The streaming backends, the flow consume binary, and the run_pipeline Python entrypoint are all part of the core install — no extras needed.

Development

# Build the Rust workspace (core + CLI + Python extension crate)
cargo build --release

# Build + install the Python extension into a venv
python -m venv .venv && source .venv/bin/activate
pip install maturin
maturin develop --release

# The flow consume binary is built into target/release/flow
target/release/flow --help

# Run tests
cargo test --workspace --lib              # default (no Docker)
cargo test --workspace -- --ignored       # Docker integration tests
                                          # (Kafka, RabbitMQ, Pub/Sub
                                          # emulator, Kinesis via
                                          # LocalStack, MinIO,
                                          # Schema Registry, etc.)

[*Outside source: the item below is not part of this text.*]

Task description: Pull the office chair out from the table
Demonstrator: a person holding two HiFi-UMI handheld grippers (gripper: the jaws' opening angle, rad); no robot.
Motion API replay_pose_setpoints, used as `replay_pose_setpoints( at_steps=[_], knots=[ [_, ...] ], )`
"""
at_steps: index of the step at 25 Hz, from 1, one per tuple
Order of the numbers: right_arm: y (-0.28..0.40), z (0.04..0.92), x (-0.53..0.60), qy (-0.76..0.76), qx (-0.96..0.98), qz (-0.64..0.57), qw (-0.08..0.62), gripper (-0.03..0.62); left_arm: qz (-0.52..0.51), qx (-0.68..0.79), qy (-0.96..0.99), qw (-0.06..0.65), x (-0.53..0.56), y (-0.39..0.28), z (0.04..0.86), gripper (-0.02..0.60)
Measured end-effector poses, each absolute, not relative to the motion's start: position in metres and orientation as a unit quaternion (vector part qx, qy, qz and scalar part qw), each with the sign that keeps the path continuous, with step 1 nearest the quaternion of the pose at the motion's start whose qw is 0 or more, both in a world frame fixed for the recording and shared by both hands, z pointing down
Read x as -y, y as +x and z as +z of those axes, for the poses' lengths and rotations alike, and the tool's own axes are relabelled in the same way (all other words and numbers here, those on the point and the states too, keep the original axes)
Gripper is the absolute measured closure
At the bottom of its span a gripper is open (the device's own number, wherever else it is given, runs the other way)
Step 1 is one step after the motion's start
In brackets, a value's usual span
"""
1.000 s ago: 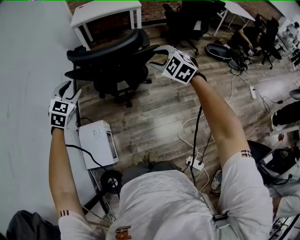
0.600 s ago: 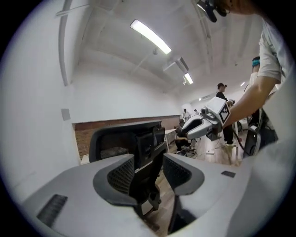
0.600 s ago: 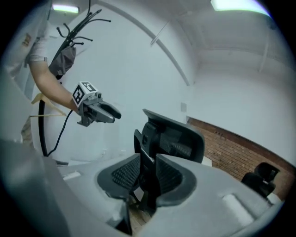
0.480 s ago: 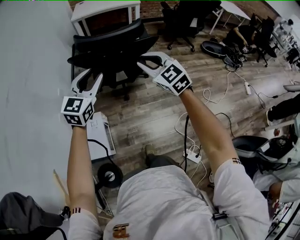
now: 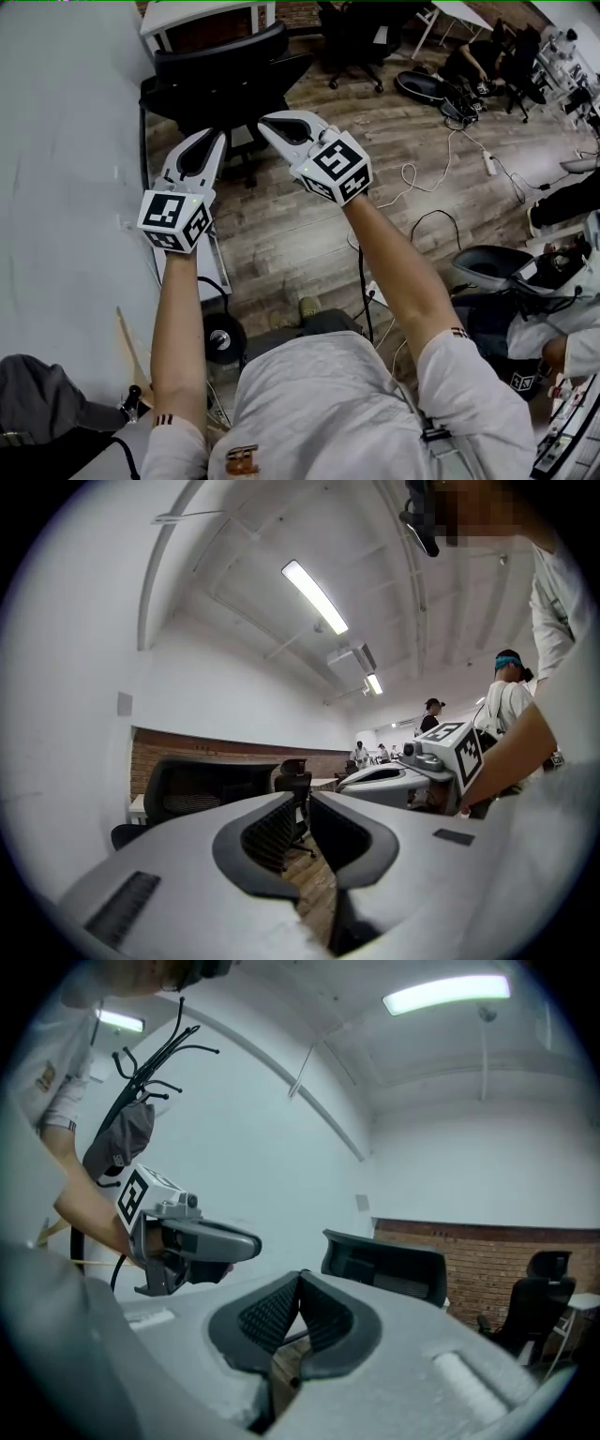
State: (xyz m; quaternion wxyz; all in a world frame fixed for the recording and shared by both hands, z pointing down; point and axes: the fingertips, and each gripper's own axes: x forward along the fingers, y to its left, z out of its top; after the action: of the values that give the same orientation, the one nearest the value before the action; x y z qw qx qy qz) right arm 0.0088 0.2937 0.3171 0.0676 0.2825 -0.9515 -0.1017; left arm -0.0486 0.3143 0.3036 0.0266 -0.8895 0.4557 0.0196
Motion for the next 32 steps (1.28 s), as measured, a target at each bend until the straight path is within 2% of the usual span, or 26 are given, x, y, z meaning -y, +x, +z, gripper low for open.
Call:
replay_pose_setpoints(
  at_steps=[7, 16, 32],
  knots=[
    [0.012, 0.313, -0.322, 0.274, 0.958, -0.084, 0.032, 0.591, 0.046, -0.464, -0.884, 0.025, -0.336, -0.029, 0.295, 0.580],
    [0.016, 0.319, -0.347, 0.254, 0.964, -0.078, 0.013, 0.591, 0.061, -0.465, -0.883, 0.019, -0.355, -0.004, 0.300, 0.581],
    [0.015, 0.323, -0.350, 0.253, 0.965, -0.075, 0.015, 0.594, 0.053, -0.462, -0.885, 0.025, -0.358, -0.001, 0.304, 0.581]
  ],
)
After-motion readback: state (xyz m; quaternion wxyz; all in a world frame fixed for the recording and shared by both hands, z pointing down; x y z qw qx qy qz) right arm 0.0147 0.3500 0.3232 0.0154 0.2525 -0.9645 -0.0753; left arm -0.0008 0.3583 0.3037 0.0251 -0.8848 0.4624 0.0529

pytest                                    # default Python suite
pytest -m integration                     # full integration (Docker)
pytest -m spark                           # opt-in Spark E2E

Roadmap

Phases 0–14 (v0.1), 15–38 (multi-backend + streaming), Py.1–Py.6 (Python streaming bindings), and 39.1–39.5b (SQL transforms, windows, sessions, stream-stream join) are all shipped.

See docs/ROADMAP.md for the consolidated "what's left" punch list (release polish, deferred-feature extensions, open design questions).

Phase plans:

Deferred design docs (capture both the design and the "why we haven't built it"):

  • docs/UNIFIED_PIPELINE_API.md — consolidating the v0.1 decorator and streaming TOML onto one declaration surface. Design only.
  • docs/ICEBERG_PLAN.md — Iceberg backend. Deferred because iceberg-rust 0.x still pins arrow 57 vs our arrow 58. Delta covers the use case today.